The pictures get dropped, while every remaining part of the listing is copied exactly.

> _SUPPLIED DATA_
########

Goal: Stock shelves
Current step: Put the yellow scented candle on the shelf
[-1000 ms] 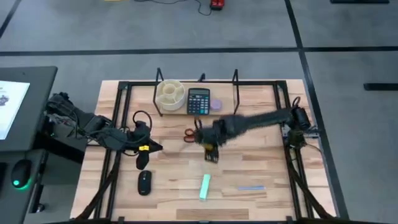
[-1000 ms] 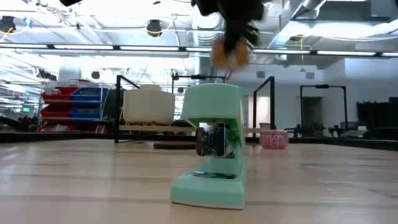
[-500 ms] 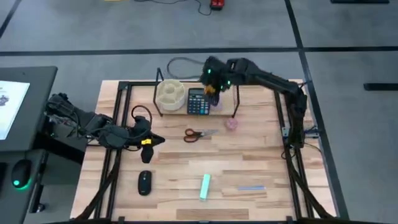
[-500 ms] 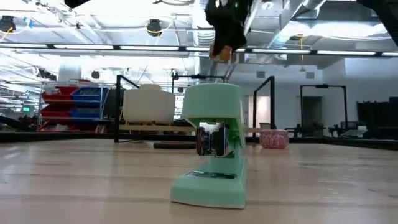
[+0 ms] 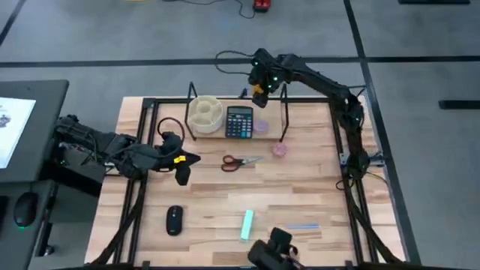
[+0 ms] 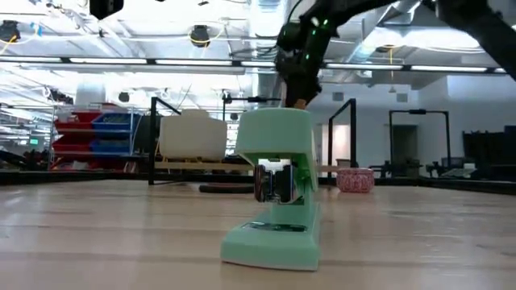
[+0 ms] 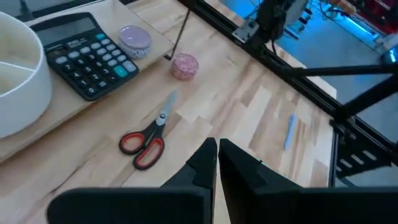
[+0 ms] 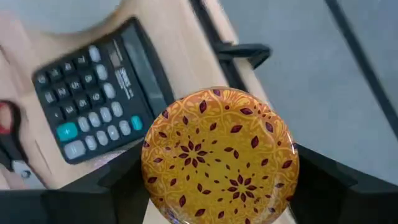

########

> _EXERCISE RESPONSE_
Goal: Stock shelves
Current step: Put the yellow scented candle on the shelf
[-1000 ms] 
[-1000 ms] 
[-500 ms] 
[-500 ms] 
[+0 ms] 
[+0 ms] 
[+0 ms] 
[+0 ms] 

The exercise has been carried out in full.